President Joe Biden speaks in the Roosevelt Room of the White House in Washington. Biden is asking U.S. intelligence agencies to “redouble” their efforts to investigate the origins of the COVID-19 pandemi

Facebook says it will no longer remove claims from its apps that COVID-19 is manmade or manufactured "in light of ongoing investigations into the origin of COVID-19 and in consultation with public health experts".

Facebook's shift in policy Wednesday marks a notable reversal of what was a recent add to their list of misleading health claims.

Facebook does not usually ban misinformation outright on its platform, instead adding fact-checks by outside parties, which includes The Associated Press, to debunked claims. In February, it announced a host of new claims it would be prohibiting - including that COVID-19 was created in a Chinese lab.

In his statement, Biden called on China to cooperate with investigations into the origins of the pandemic, but didn't echo calls from Republican lawmakers that Beijing should be held accountable if the virus escaped its lab. The Wall Street Journal reported this week that three WIV scientists were sick enough in November 2019 to need hospital care.

"Very clearly they are trying to internationalise their way out of the jam they are in", said Jamie Metzl, senior fellow at the Atlantic Council think tank, who has been campaigning for a new independent investigation.

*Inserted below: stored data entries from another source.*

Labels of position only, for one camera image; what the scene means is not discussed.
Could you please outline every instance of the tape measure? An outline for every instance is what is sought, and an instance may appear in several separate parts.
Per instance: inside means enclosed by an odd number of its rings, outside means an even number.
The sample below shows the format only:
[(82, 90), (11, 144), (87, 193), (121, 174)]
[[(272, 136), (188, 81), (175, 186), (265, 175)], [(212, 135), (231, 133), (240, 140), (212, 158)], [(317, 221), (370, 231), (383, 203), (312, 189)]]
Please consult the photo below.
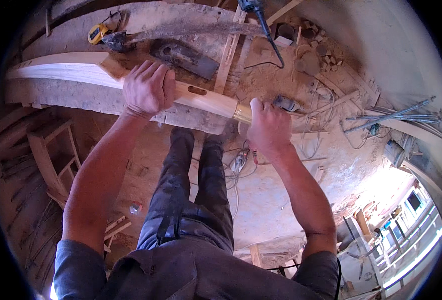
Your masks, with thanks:
[(114, 31), (116, 31), (119, 27), (119, 24), (121, 23), (121, 13), (119, 11), (115, 12), (115, 13), (111, 13), (109, 14), (109, 16), (104, 19), (104, 21), (102, 21), (99, 24), (96, 24), (95, 26), (91, 27), (89, 33), (88, 33), (88, 42), (90, 42), (90, 44), (92, 45), (96, 45), (99, 42), (101, 42), (101, 39), (105, 36), (108, 35), (110, 33), (113, 32), (113, 30), (110, 30), (105, 24), (104, 22), (106, 20), (108, 20), (109, 18), (111, 18), (112, 16), (119, 14), (119, 21), (118, 21), (118, 25), (116, 26), (116, 28), (114, 29)]

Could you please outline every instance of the workbench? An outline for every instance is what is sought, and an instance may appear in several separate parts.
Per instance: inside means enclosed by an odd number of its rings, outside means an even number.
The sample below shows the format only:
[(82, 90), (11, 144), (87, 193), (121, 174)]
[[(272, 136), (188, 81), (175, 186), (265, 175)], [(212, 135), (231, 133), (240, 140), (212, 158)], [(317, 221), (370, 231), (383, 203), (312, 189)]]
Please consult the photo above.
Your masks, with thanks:
[[(89, 44), (87, 33), (94, 24), (103, 21), (110, 12), (114, 11), (121, 11), (123, 15), (127, 16), (121, 22), (119, 30), (126, 30), (128, 34), (162, 28), (163, 25), (174, 23), (179, 24), (179, 26), (187, 24), (192, 26), (193, 22), (197, 24), (232, 22), (235, 14), (233, 11), (193, 3), (168, 4), (153, 1), (123, 4), (82, 15), (55, 27), (52, 29), (50, 36), (44, 35), (27, 46), (22, 51), (21, 60), (26, 61), (45, 55), (75, 51), (109, 52), (110, 50), (106, 45)], [(109, 22), (116, 21), (107, 21), (108, 27), (113, 26)], [(184, 42), (217, 62), (221, 60), (227, 38), (227, 34), (194, 34), (174, 37), (174, 39)], [(245, 37), (236, 47), (234, 60), (224, 89), (225, 95), (233, 96), (236, 91), (251, 40), (251, 38)], [(151, 41), (141, 42), (127, 54), (113, 53), (113, 55), (124, 67), (131, 69), (146, 59), (154, 59), (147, 54), (151, 43)], [(213, 90), (216, 75), (213, 79), (206, 80), (184, 69), (177, 67), (173, 67), (173, 69), (176, 71), (177, 80)], [(120, 114), (121, 104), (124, 103), (121, 90), (90, 83), (54, 79), (14, 79), (5, 81), (4, 97), (5, 103), (31, 103), (36, 105), (60, 105), (62, 103), (62, 106), (70, 108), (115, 115)], [(169, 110), (153, 117), (152, 121), (220, 134), (227, 118), (175, 103)]]

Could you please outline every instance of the hand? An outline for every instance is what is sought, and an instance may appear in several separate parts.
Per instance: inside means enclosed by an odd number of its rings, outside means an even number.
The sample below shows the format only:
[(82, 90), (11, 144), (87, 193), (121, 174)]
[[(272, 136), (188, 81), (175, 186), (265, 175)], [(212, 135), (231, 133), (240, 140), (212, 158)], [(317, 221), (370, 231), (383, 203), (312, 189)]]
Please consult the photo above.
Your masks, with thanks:
[(159, 62), (145, 61), (134, 67), (123, 85), (125, 113), (151, 119), (175, 101), (175, 71)]
[(259, 150), (269, 160), (282, 154), (291, 145), (291, 117), (271, 103), (251, 100), (253, 120), (247, 132), (249, 147)]

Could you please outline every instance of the gray shirt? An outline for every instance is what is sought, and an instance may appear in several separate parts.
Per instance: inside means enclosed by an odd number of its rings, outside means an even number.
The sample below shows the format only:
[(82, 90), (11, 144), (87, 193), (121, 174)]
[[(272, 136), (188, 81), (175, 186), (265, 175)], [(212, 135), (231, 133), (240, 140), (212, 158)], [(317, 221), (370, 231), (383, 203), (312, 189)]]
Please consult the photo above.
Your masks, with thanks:
[(333, 299), (336, 255), (322, 251), (303, 260), (287, 279), (242, 261), (213, 243), (183, 235), (121, 258), (108, 279), (101, 255), (62, 240), (55, 260), (59, 299)]

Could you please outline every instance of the person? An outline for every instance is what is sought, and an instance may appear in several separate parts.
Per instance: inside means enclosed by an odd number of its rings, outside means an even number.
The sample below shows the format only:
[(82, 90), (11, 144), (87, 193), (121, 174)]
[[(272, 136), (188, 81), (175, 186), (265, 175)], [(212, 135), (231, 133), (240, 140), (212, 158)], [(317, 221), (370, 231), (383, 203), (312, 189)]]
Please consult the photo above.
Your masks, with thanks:
[(290, 116), (251, 101), (251, 148), (272, 163), (286, 187), (307, 244), (292, 279), (234, 257), (222, 136), (207, 136), (199, 192), (189, 198), (190, 130), (174, 128), (159, 183), (135, 251), (106, 279), (103, 237), (135, 141), (150, 118), (174, 102), (175, 73), (145, 61), (126, 77), (126, 106), (74, 179), (56, 249), (59, 299), (333, 299), (338, 281), (336, 228), (329, 202), (290, 143)]

A day after President Joe Biden ordered United States intelligence to probe the origins of coronavirus, President Xi Jinping's regime said the USA was attempting to make a "scapegoat" out of China. He has asked for a new report to be filed in 90 days looking further into the origins of the virus that has killed at least 590,000 Americans and almost 3.5 million people worldwide.

His comments came after Biden asked the USA intelligence on Wednesday to report back to him on the origins of the virus within 90 days.

A World Health Organization report earlier this year said the most likely origin scenario was that the virus spread to humans from bats through an unspecified intermediary animal. The investigators, who spent almost a month in China, ruled that a lab accident was "extremely unlikely".

After the report was released, however, World Health Organization chief Tedros Adhanom Ghebreyesus insisted all theories remained on the table.

Zhao said that the USA ranks first globally in the number of confirmed COVID-19 cases and fatalities, which have reached around 33 million and 600,000 respectively.

"To politicize origin tracing, a matter of science, will not only make it hard to find the origin of the virus, but give free rein to the "political virus" and seriously hamper global cooperation on the pandemic", the Chinese Embassy said late Wednesday.

He also urged the USA to open itself up to investigations into its own biological laboratories, including those located in the Naval Medical Research Centre's Biological Defence Research Directorate at Fort Detrick in Maryland. "Such study and investigation shall be full, transparent and evidence-based, and shall get to the bottom to make everything clear". "Most of us continue to believe that we're underestimating Mother Nature here", he said, noting that two previous coronavirus outbreaks this century were determined to have emerged naturally.